Par Marcel Brun
C’est avec ces mots que la toujours très pertinente Agnès Van Zanten décrivait la situation dans un récent entretien diffusé récemment dans l’émission Rue des Ecoles.
« Certains parents, souvent de classes moyennes et supérieures, considèrent désormais que la réponse adaptée aux cas personnels est une mission de l’école. Dit autrement, alors que les enseignants estiment que la Justice due par l’Ecole est de mettre tous les élèves à égalité « de chances », les familles attendent que l’établissement où ils scolarisent leur enfant s’occupe spécifiquement de celui-ci, avec ses « besoins particuliers » éventuels. Parfois jusqu’à l’excès consumériste, pas loin des pubs MMA qui vantent la pression du lobby consommateur pour tirer le meilleur du système.
L’articulation entre l’individuel et le collectif est évidemment le défi de l’Ecole de notre temps, y compris pour ceux qui en attendent des vertus démocratiques. Face à la difficulté scolaire, « l’école doit pouvoir répondre sur la question des connaissances et de la socialisation » explique A. Van Zanten, pour qui ’accompagnement personnalisé ne peut qu’être bénéfique si on maitrise les conditions dans lesquelles ça a lieu : non pas dans l’extériorité ou les dispositifs ségrégatifs, mais d’abord à l’interne de la classe et en coordonnant les interventions différentes.
Mais là où le bât blesse, c’est lorsque l’institution fait passer l’idée que seuls les « pauvres méritants » méritent d’être aidés lui semble discutable : ce sont des politiques très malthusiennes, consensuelles mais qui se font au détriment du traitement de la masse des élèves. Dans les zones d’éducation prioritaire, l’action des enseignants engagés est désormais « aspirée » vers ces politiques qui les valorise, et permet parfois des résultats réels pour quelques uns. Du coup, les politiques de lutte contre l’échec scolaire sont déshabillées, et le plus grand nombre des élèves en difficulté sociales abandonnés.
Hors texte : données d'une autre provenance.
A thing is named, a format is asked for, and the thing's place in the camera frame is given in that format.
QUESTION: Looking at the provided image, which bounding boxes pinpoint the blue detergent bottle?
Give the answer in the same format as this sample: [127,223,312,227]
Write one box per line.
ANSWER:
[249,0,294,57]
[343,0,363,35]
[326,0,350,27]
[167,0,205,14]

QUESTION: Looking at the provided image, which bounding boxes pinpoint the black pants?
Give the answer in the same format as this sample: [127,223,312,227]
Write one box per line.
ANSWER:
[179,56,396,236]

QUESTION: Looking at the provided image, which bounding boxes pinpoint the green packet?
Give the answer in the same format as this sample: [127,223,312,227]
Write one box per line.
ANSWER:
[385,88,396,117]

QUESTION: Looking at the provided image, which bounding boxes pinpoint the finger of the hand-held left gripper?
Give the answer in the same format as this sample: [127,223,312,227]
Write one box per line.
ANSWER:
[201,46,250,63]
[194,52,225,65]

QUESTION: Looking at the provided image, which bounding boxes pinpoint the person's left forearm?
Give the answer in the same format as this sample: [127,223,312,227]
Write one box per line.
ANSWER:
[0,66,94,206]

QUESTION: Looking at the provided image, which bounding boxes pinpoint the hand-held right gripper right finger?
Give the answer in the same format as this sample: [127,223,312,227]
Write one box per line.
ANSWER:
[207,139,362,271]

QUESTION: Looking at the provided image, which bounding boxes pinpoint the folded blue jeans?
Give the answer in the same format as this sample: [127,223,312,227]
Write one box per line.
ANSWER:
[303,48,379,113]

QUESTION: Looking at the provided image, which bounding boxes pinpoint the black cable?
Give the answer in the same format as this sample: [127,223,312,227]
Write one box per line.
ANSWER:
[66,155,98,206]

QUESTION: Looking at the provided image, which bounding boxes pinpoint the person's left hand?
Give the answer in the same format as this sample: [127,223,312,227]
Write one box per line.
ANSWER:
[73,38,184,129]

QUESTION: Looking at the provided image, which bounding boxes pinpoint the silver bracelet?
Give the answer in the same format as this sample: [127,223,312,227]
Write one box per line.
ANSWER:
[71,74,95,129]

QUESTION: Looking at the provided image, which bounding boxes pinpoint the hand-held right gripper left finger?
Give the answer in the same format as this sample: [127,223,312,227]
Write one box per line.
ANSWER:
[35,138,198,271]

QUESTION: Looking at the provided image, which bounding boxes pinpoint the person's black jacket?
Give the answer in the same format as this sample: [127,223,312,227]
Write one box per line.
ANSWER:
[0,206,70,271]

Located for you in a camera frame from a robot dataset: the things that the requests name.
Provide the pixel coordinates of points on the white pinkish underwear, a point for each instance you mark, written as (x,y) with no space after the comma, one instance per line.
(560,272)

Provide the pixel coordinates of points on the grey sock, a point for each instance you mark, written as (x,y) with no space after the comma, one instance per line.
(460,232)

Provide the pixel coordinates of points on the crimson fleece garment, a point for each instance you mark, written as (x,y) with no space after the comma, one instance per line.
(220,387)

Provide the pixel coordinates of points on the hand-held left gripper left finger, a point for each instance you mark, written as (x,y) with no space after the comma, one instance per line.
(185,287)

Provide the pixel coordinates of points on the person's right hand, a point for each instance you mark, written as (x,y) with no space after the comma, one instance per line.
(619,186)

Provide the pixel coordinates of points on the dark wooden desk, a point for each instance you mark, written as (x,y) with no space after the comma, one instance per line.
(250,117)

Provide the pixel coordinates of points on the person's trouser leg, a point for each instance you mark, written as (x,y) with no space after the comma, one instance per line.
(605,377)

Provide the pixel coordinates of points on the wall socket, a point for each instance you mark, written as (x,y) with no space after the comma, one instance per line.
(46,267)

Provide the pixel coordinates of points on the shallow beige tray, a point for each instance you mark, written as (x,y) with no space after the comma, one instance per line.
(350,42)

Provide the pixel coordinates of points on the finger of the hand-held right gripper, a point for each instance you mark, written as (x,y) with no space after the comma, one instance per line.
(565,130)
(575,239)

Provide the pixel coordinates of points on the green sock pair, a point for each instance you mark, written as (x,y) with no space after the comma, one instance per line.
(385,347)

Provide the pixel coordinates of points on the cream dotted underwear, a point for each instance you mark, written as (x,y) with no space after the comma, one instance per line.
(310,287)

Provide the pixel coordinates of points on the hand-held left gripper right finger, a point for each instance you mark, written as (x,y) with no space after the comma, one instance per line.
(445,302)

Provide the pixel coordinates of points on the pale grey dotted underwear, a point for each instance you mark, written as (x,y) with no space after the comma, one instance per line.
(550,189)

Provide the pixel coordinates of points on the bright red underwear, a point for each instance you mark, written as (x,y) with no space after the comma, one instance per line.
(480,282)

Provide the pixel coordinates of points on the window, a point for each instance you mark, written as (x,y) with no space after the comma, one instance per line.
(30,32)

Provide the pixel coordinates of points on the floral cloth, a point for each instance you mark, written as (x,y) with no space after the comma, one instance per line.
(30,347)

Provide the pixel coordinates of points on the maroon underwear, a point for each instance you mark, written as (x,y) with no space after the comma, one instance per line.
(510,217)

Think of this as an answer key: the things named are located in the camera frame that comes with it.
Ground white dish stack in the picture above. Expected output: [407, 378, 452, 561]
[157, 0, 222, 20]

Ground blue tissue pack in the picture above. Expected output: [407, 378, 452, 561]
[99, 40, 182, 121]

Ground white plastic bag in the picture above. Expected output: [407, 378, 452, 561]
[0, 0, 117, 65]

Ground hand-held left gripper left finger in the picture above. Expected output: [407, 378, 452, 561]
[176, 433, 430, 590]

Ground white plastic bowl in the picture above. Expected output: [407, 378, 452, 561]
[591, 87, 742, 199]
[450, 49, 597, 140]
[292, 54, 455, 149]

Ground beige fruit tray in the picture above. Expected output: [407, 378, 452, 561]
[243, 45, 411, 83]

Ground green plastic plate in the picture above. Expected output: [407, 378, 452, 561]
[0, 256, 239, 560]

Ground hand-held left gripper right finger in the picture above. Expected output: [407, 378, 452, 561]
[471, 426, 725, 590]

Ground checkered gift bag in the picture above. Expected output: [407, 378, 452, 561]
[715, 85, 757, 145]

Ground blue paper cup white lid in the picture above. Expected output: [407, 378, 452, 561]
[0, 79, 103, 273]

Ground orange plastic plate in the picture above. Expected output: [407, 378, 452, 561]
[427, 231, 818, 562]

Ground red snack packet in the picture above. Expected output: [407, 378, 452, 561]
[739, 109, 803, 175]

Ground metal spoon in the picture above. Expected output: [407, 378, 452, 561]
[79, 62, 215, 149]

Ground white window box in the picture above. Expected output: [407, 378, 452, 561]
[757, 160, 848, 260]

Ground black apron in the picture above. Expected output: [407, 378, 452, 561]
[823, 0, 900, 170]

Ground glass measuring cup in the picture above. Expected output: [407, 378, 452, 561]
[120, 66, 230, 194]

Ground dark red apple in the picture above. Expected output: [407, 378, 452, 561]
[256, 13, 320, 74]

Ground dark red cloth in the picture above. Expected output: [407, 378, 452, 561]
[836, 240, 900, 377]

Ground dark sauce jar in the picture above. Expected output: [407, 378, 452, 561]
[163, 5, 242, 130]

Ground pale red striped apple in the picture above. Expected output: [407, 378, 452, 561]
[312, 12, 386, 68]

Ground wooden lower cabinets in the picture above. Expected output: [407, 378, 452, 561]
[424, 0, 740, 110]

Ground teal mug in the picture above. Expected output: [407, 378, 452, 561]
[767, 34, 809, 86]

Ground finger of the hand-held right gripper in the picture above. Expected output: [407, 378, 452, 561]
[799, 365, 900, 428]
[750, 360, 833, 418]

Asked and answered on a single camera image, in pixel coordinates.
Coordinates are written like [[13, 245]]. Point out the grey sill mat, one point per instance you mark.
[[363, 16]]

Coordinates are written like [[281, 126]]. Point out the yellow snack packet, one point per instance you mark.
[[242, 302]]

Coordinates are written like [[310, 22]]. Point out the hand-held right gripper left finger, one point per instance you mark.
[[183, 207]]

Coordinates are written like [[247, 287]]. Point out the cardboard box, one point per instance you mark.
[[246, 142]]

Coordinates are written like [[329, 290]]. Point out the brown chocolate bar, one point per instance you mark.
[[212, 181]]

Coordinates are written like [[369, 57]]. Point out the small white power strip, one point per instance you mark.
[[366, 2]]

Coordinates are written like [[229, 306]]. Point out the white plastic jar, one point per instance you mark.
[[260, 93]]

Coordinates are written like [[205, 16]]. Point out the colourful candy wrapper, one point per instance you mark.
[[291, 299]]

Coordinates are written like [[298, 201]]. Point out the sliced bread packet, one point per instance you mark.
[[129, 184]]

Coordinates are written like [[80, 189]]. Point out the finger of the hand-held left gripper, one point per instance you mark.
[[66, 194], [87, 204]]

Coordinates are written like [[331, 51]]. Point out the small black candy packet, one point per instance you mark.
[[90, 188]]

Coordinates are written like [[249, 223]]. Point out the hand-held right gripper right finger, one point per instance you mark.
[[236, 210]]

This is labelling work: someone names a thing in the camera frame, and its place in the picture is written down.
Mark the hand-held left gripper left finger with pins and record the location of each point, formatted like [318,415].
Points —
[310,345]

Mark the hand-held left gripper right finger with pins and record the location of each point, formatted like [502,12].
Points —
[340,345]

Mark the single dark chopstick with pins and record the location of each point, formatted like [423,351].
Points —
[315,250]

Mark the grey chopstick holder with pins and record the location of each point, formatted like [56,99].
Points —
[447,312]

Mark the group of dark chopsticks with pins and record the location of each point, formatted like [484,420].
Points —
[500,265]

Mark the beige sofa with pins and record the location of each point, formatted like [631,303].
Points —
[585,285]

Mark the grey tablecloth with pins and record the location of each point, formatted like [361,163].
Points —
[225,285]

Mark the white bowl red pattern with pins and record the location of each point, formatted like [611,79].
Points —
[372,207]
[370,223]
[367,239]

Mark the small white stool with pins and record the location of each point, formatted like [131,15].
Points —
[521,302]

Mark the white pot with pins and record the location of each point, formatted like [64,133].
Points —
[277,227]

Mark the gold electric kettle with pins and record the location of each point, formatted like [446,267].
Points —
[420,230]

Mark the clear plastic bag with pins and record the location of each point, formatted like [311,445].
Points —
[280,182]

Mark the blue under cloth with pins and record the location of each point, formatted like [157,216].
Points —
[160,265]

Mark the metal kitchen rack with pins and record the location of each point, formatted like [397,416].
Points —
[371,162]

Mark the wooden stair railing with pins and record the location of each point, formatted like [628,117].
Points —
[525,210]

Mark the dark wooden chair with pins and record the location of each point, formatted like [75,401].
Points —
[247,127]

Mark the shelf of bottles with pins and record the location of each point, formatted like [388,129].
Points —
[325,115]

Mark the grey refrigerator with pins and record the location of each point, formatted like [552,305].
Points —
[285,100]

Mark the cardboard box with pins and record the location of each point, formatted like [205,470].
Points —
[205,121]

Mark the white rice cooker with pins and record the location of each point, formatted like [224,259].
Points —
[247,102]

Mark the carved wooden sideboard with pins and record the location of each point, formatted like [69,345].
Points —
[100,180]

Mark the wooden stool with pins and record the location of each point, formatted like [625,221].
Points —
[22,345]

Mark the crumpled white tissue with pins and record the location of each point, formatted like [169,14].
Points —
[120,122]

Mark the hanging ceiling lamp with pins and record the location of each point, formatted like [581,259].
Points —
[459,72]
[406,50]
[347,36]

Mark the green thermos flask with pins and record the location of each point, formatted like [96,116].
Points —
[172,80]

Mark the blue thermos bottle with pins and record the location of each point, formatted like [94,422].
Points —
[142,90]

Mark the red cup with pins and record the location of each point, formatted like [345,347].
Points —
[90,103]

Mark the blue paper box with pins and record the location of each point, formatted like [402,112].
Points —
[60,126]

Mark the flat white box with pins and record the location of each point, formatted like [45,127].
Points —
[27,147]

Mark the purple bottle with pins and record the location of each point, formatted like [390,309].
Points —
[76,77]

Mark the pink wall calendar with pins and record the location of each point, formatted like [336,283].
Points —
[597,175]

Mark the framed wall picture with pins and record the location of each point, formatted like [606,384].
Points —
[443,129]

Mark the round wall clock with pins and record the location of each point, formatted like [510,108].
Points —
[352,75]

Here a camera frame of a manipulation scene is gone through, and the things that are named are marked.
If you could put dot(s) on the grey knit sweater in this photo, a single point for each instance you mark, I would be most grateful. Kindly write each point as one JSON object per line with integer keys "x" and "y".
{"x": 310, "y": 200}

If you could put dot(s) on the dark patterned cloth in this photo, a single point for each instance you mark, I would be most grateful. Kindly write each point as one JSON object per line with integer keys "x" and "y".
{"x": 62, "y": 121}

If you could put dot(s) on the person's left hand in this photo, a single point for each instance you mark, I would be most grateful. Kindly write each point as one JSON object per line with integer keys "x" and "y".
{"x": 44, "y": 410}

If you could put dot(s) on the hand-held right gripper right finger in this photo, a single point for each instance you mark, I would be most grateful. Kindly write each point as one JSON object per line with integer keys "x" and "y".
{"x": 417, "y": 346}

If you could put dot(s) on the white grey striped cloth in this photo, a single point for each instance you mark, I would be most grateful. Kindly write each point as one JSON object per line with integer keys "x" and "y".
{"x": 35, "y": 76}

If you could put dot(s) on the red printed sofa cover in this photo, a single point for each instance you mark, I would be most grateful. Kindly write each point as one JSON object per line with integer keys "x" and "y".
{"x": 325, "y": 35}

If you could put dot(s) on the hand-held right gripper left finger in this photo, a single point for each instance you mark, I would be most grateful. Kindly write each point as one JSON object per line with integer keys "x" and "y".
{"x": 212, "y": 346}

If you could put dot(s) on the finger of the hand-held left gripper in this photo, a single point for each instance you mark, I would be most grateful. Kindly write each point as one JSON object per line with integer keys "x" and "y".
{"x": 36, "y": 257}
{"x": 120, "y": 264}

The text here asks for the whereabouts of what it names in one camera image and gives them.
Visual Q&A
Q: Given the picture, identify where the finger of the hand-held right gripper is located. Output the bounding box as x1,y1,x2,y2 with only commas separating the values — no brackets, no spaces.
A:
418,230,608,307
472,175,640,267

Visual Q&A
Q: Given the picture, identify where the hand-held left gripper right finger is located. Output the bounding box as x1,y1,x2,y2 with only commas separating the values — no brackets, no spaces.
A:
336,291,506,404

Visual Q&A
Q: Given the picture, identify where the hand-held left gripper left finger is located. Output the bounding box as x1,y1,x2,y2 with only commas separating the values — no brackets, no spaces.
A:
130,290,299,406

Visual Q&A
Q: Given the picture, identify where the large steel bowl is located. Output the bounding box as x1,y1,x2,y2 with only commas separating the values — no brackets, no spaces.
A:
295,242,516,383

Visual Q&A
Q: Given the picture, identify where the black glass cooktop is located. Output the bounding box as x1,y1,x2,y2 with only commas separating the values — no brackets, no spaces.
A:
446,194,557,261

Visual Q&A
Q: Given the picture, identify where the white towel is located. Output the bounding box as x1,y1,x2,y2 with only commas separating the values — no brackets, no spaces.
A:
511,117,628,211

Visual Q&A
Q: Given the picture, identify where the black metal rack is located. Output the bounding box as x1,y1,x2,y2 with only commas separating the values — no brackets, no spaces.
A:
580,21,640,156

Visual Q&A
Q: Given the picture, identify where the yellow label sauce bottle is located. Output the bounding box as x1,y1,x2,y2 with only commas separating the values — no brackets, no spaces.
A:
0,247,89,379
Cela s’est nourri de la déception à l’égard des politiques publiques, et nourri l’impression que rien n’était possible dans ces zones difficiles. On peut alors comprendre que faute de confiance dans l’action publique ou le travail pédagogique, certains décident de chercher des solutions individuelles pour leurs enfants. Et renforcent ainsi la compétition, la « course à l’armement scolaire » que ne peuvent que perdre ceux qui ont le moins de moyens économiques et culturels.
Pourtant, il existe des espaces d’action » conclut Agnès Van Zanten , qui nécessitent des conditions, mais ont des effets sur les résultats des élèves et génèrent des cercles vertueux sur le terrain.